# What this task involves
Below are the records; copy exactly the stretch from the line containing "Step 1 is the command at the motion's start" through the line containing "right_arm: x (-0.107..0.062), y", both ends included, and nothing else.

Records to use: Begin

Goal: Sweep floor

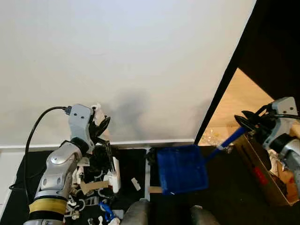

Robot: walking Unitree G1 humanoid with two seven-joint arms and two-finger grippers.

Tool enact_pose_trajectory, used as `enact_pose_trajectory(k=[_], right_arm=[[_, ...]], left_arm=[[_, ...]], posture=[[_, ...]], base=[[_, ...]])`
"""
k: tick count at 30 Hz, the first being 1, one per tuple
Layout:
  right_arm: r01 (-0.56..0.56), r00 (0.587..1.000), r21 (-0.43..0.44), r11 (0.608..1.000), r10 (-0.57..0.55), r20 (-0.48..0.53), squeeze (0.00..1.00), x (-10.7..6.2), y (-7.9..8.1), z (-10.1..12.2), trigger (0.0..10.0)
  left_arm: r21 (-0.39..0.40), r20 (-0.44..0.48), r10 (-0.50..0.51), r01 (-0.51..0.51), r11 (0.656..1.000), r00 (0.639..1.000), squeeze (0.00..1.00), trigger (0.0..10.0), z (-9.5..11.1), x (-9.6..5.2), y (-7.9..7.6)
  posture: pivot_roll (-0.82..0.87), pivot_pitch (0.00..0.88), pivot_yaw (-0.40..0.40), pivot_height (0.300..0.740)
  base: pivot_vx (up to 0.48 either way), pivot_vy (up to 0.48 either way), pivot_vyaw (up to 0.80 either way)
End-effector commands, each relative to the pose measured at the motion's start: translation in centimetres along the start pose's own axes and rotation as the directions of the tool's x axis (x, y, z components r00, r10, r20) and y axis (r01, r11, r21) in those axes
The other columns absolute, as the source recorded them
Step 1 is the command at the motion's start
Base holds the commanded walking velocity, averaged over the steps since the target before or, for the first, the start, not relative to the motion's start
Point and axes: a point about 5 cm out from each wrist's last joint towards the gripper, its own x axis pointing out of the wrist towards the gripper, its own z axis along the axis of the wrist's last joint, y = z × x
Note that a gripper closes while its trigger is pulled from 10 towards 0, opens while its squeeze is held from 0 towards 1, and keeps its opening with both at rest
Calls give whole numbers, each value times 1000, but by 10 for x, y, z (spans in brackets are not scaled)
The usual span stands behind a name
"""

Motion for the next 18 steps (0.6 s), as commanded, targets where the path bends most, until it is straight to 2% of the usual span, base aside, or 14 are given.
enact_pose_trajectory(k=[1, 6, 9, 15, 18], right_arm=[[-36, 999, 2, 999, 36, -24, 0, -1, 4, -2, 10000], [-25, 997, 0, 1000, 25, -70, 0, 2, -1, -13, 10000], [44, 997, -10, 999, -45, -56, 0, 10, -2, -20, 10000], [99, 995, -20, 995, -99, -27, 0, 17, -1, -21, 10000], [123, 992, -63, 990, -124, -19, 0, 24, 1, -22, 10000]], left_arm=[[16, 10, -7, 7, 1000, 1000, 0, 10000, 0, 1, -1], [16, 10, -1, 1, 1000, 1000, 0, 10000, -1, 0, 0], [16, 9, 3, -3, 1000, 1000, 0, 10000, -2, -1, -1], [20, 7, 6, -7, 1000, 1000, 0, 10000, -3, -3, 0], [24, 3, 12, -12, 1000, 1000, 0, 10000, -2, -5, 3]], posture=[[152, 200, 61, 740], [158, 205, 57, 740], [162, 207, 57, 740], [179, 213, 63, 740], [184, 214, 69, 740]], base=[[0, 0, 0], [0, 0, 0], [0, 0, 0], [0, 0, 0], [0, 0, 0]])
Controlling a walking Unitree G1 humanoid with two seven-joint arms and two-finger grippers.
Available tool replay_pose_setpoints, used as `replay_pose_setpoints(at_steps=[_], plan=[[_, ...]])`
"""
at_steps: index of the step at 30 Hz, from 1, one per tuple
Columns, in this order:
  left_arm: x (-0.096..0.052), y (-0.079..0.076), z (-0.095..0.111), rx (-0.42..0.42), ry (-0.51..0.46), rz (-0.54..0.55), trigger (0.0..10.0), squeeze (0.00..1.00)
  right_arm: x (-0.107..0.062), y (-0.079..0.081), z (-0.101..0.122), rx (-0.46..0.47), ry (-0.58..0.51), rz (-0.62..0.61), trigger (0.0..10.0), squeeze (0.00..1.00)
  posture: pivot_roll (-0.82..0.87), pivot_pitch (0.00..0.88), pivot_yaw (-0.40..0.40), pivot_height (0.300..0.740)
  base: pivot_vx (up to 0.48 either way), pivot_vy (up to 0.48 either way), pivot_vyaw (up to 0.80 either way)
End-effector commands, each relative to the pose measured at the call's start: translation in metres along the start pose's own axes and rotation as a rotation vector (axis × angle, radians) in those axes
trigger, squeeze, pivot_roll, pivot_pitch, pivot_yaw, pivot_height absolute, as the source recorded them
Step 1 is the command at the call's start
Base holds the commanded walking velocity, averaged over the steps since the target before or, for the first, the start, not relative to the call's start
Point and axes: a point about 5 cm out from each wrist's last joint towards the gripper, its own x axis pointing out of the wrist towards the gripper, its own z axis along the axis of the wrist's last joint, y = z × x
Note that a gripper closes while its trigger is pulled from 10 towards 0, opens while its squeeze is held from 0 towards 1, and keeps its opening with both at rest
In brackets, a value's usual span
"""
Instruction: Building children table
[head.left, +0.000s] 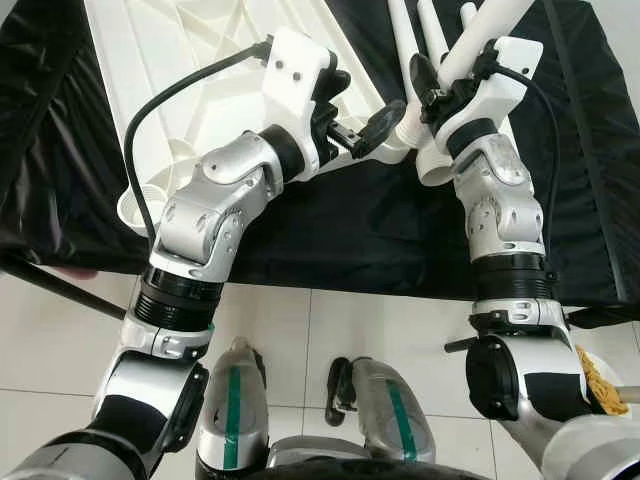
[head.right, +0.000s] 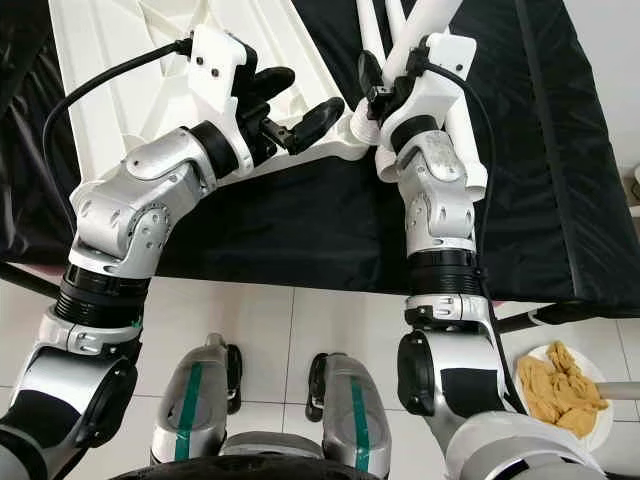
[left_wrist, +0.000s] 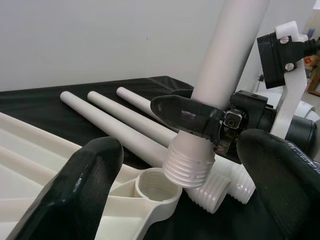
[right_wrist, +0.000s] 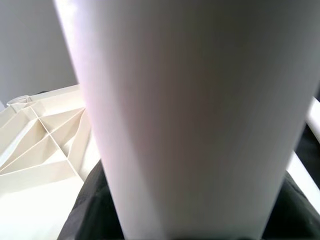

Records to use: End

# Exercise response
Step 1 is the command at the motion's start
Base holds the commanded walking velocity, averaged over the steps since the target before or, for the first, the start, not relative to the motion's start
Point and axes: a point about 5 cm out from each wrist's last joint towards the gripper, its own x axis pointing out of the wrist towards the gripper, its own z axis along the axis of the wrist's last joint, y = z × x
Note that a gripper closes while its trigger is pulled from 10 towards 0, opens while its squeeze is held from 0 towards 1, and keeps its opening with both at rest
Calls give whole numbers, each value times 1000, but by 10 for x, y, z (spans in brackets are not scaled)
The usual span stands behind a name
"""

Motion for the next 18 steps (0.6 s), as commanded, targets where the path bends most, until it is straight to 2% of the usual span, base aside, or 14 are given.
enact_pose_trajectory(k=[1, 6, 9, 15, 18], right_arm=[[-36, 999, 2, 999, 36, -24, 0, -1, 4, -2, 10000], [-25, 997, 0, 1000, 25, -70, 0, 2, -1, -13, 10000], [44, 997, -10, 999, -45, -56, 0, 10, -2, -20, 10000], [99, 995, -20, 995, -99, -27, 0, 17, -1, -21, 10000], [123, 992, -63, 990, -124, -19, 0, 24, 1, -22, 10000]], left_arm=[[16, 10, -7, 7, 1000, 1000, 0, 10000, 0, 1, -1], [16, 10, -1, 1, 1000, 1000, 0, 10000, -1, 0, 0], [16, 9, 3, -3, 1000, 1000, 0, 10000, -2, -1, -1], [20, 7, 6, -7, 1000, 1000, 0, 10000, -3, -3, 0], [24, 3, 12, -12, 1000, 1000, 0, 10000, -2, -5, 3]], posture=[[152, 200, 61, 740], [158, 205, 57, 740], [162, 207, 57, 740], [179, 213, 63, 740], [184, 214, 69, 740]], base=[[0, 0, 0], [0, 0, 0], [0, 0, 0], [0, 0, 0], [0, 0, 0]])
Controlling a walking Unitree G1 humanoid with two seven-joint arms and two-finger grippers.
Available tool replay_pose_setpoints, used as `replay_pose_setpoints(at_steps=[_], plan=[[_, ...]])`
"""
at_steps: index of the step at 30 Hz, from 1, one per tuple
Columns, in this order:
  left_arm: x (-0.096..0.052), y (-0.079..0.076), z (-0.095..0.111), rx (-0.42..0.42), ry (-0.51..0.46), rz (-0.54..0.55), trigger (0.0..10.0), squeeze (0.00..1.00)
  right_arm: x (-0.107..0.062), y (-0.079..0.081), z (-0.101..0.122), rx (-0.46..0.47), ry (-0.58..0.51), rz (-0.62..0.61), trigger (0.0..10.0), squeeze (0.00..1.00)

This output has been given in full.